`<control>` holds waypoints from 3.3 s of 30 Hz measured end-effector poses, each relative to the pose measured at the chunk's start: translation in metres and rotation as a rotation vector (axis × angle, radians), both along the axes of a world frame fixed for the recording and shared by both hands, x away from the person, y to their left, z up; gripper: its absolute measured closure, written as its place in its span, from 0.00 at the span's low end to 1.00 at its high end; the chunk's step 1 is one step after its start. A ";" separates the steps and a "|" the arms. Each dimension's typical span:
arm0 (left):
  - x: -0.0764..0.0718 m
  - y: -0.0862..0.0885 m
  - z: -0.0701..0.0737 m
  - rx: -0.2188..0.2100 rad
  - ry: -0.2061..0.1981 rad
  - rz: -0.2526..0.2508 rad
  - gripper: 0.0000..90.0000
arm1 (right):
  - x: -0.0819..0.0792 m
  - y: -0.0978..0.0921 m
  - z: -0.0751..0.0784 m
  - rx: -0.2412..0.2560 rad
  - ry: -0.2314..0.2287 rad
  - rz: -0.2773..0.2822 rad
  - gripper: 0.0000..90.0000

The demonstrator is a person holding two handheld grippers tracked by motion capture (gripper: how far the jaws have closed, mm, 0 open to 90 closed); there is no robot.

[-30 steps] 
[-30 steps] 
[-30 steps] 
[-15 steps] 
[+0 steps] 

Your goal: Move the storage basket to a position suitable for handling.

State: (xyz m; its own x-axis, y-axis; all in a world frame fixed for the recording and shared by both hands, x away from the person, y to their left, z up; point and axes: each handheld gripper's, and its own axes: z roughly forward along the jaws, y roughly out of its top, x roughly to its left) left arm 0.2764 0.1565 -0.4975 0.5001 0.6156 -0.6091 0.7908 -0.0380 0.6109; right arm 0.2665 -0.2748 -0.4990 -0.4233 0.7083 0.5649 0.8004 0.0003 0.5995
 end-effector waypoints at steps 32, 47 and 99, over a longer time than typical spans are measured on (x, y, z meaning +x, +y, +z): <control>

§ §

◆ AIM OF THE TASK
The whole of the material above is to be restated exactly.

◆ WRITTEN REPLY
`<control>` holds waypoints from 3.3 s of 30 Hz measured end-effector poses, each relative to the pose measured at the chunk's start: translation in metres and rotation as a rotation vector (axis × angle, radians), both along the axes of a world frame fixed for the recording and shared by both hands, x away from the person, y to their left, z up; gripper: its absolute measured closure, written as its place in its span, from 0.00 at the span's low end to 1.00 at its high end; the chunk's step 1 is one step after its start. A ";" separates the steps and a "|" the arms. Each dimension's typical span:
arm0 (left):
  - x: -0.0764..0.0718 m
  - y: -0.0862..0.0885 m
  - z: -0.0701..0.0737 m
  - rx: -0.2188..0.2100 rad
  - ry: -0.2061..0.1981 rad
  - rz: -0.2526..0.2508 rad
  - gripper: 0.0000..90.0000
arm1 (right):
  - x: -0.0819..0.0792 m
  - y: -0.0978..0.0921 m
  - z: -0.0751..0.0784 m
  - rx: -0.2412..0.2560 rad
  - ry: -0.2314..0.2287 rad
  - rz: -0.2773..0.2822 rad
  - gripper: 0.0000..90.0000

The demonstrator is a person holding two handheld grippers tracked by motion capture (gripper: how far the jaws have closed, mm, 0 open to 90 closed); there is no robot.

[-30 steps] 
[-30 steps] 
[-30 steps] 
[-15 steps] 
[+0 steps] 

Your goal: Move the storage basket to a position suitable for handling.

State: (xyz m; its own x-axis, y-axis; all in a world frame fixed for the recording and shared by both hands, x away from the person, y to their left, z up; point and axes: each handheld gripper's, and its own axes: z roughly forward along the jaws, y roughly out of its top, x roughly to its left) left arm 0.2764 0.1565 -0.4975 0.5001 0.6156 -0.6091 0.7908 -0.0380 0.6109; right arm 0.2665 -0.2748 -0.4990 -0.4233 0.7083 0.5649 0.8004 0.0003 0.5995
 end-effector waypoints at steps 32, 47 and 99, over a longer time than typical spans are measured on (x, y, z meaning +x, +y, +z): <control>

Output is complete for this exercise.